The Yoctopuce library as a .NET Assembly

The Yoctopuce library as a .NET Assembly

The most common way to use Yoctopuce modules in an application consists in integrating our library in the source code of the application, in order to be able to interact with the modules through a simple and efficient object oriented interface. But in cases where source code integration is not possible, we have today a new solution to show you: a dynamic library in the shape of a .NET Assembly.

A .NET Assembly enables you to share a set of pre-compiled classes to offer a service, by stating entry points which can be used by third-party applications. In our case, it's the whole Yoctopuce library which is available in the .NET Assembly, so that it can be used in any environment which supports .NET Assembly dynamic loading.

To be completely open, our first aim for this Assembly was to enable the use of Yoctopuce modules into LabVIEW, which precisely allows loading of .NET Assembly. Thanks to this, we have been able to recently offer a complete Yoctopuce library for LabVIEW.

But LabVIEW is not the only third-party environment which can benefit from this technology. You can also use it with MATLAB, WINDEV, or even the Microsoft PowerShell. Therefore, we decided to document this "library" on its own, in order to make its reuse easier. You can now download it from our library page, along with its documentation, in the same interactive format as for the other libraries.

The .NET Assembly content

The Yoctopuce library as a .NET Assembly does not contain only the standard C# Yoctopuce library, as this wouldn't have allowed an optimal use in all environments. Indeed, we cannot expect host applications to necessarily offer a thread system or a callback system, although they are very useful to manage plug-and-play events and sensors with a high refresh rate. Likewise, we can't expect from external applications a transparent behavior in cases where a function call in Assembly creates a delay because of network communications.

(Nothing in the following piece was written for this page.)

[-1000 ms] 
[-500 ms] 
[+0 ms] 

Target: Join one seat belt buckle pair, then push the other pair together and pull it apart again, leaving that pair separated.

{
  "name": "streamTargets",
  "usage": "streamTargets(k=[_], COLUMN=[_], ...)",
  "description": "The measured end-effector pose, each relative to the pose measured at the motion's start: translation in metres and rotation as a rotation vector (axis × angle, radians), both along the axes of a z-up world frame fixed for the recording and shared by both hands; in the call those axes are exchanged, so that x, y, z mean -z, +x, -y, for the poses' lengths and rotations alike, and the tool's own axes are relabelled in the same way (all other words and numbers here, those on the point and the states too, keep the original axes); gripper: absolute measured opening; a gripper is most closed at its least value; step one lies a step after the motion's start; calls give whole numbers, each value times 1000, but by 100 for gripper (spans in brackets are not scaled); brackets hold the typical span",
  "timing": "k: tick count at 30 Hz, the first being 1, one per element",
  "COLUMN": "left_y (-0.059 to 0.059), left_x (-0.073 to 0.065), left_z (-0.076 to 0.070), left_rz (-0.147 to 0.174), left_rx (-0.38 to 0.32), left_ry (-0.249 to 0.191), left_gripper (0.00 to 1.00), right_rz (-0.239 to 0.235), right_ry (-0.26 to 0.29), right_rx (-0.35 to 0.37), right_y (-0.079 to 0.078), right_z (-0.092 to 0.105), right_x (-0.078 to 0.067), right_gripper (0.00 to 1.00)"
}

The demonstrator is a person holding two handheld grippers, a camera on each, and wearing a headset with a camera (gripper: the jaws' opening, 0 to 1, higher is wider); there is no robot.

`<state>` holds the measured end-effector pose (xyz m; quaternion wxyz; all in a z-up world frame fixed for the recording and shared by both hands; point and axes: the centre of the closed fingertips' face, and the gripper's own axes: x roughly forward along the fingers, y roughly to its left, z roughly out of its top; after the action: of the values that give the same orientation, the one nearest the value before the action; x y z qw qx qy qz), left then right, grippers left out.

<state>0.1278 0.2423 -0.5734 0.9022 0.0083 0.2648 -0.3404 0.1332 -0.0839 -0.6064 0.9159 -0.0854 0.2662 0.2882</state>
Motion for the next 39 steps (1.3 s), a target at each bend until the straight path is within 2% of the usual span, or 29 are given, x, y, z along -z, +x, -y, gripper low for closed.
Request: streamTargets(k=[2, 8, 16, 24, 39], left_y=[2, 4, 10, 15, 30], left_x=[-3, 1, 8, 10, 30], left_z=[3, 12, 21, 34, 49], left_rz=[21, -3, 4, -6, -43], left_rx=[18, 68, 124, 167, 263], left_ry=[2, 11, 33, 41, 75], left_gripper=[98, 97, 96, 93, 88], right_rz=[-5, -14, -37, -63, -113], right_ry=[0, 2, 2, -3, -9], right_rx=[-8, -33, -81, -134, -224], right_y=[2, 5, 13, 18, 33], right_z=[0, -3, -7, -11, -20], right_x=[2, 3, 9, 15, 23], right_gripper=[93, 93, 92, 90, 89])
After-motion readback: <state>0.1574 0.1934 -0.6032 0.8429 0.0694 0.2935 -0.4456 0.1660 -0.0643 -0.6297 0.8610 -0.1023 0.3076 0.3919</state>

Therefore, we added to it an additional layer, called .NET Proxy library. This additional layer offers an interface very similar to the standard library but somewhat simplified, as it internally manages all the callback mechanisms. Instead, this library offers mirror objects, called Proxys, which publish through Properties the main attributes of the Yoctopuce functions such as the current measure, configuration parameters, the state, and so on.

.NET Assembly architecture
.NET Assembly architecture

The callback mechanism automatically updates the properties of the Proxys objects, without the host application needing to care for it. The later can thus, at any time and without any risk of latency, display the value of all properties of Yoctopuce Proxy objects.

Example of use with MATLAB

Here is how to load our Proxy .NET Assembly in MATLAB and how to read the value of the first sensor connected by USB found on the machine:

import YoctoProxyAPI.*

errmsg = YAPIProxy.RegisterHub("usb");
sensor = YSensorProxy.FindSensor("");
measure = sprintf('%.3f %s', sensor.CurrentValue, sensor.Unit);

Example of use in PowerShell

PowerShell commands are a little stranger, but we can recognize the same structure:

Add-Type -Path "C:/Yoctopuce/DotNetProxyLibrary.dll"

$errmsg = [YoctoProxyAPI.YAPIProxy]::RegisterHub("usb")
$sensor = [YoctoProxyAPI.YSensorProxy]::FindSensor("")
$measure = "{0:n3} {1}" -f $sensor.CurrentValue, $sensor.Unit

Specificities of the .NET Proxy library

With regards to classic Yoctopuce libraries, the following differences in particular should be noted:

No FirstModule/nextModule method

To obtain an object referring to the first found module, we call YModuleProxy.FindModule(""). If there is no connected module, this method returns an object with its module.IsOnline property set to False. As soon as a module is connected, the property changes to True and the module hardware identifier is updated.

To list modules, you can call the module.GetSimilarFunctions() method which returns an array of character strings containing the identifiers of all the modules which were found.

No callback functions

Callback functions are implemented internally and they update the object properties. You can therefore simply poll the properties, without significant performance penalties.

Be aware that if you use one of the function that disables callbacks, the automatic refresh of object properties may not work anymore.

A new method YAPIProxy.GetLog() makes it possible to retrieve low-level debug logs without using callbacks.

Enumerated types

In order to maximize compatibility with host applications, the .NET Proxy library does not use true .NET enumerated types, but simple integers. For each enumerated type, the library includes public constants named according to the possible values. Contrarily to standard Yoctopuce libraries, numeric values always start from 1, as the value 0 is reserved to return an invalid value, for instance when the device is disconnected.

Invalid numeric results

For all numeric results, rather than using an arbitrary constant, the invalid value returned in case of error is NaN. You should therefore use function isNaN() to detect this value.

Using .NET Assembly without the Proxy library

If for a reason or another you don't want to use the Proxy library, and if your environment allows it, you can use the standard C# API as it is located in the Assembly, under the YoctoLib namespace. Beware however not to mix both types of use: either you go through the Proxy library, or you use he YoctoLib version directly, but not both!